# How old is a sub adult?



## MrWhippet (Jun 22, 2014)

Hi,
How old would a sub adult Crested gecko be?
Thanks.


----------



## clumsyoaf (Oct 23, 2012)

Hiya,

Its from when you'd stop calling them a baby until they're fully grown  I have no idea how old my sub-adult girls are, but once they're fully grown they will be joining my boy - probably in a few months time! Think human teenagers - they're the teenagers of the crestie world


----------



## Debbie1962 (Dec 5, 2008)

Around 6 months I would imagine.


----------



## GarethsGeckos (Oct 13, 2013)

No real answer to this question, but as mentioned before it is when you stop calling them babies until they are adults.
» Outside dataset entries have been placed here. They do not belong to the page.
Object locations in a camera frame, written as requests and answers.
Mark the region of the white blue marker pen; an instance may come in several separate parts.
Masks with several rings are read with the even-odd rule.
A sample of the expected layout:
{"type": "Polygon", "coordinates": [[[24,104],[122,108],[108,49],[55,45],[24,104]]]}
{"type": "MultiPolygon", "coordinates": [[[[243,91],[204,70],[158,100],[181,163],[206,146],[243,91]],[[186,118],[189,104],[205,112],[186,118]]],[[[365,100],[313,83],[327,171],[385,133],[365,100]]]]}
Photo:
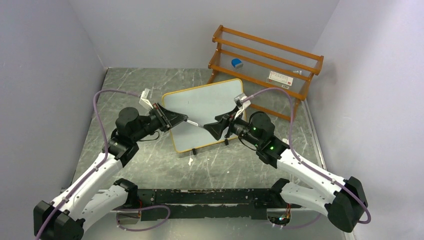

As a rough guide we call ours sub-adult from around 6 months to 18 months. Hope this has sort of helped?


----------



## GavinMc (Jan 9, 2013)

I think the term is on par with LTC( long term captive ) and there is no real answer. I would say Gareth's answer is a good one to go by. Older than a baby and too young to breed(?).


----------



## baitman (Jan 13, 2011)

I think it depends on the species really, i mean a 1 yr old cornsnake is adult but a 1 yr old retic is still a juvenile....


steve


----------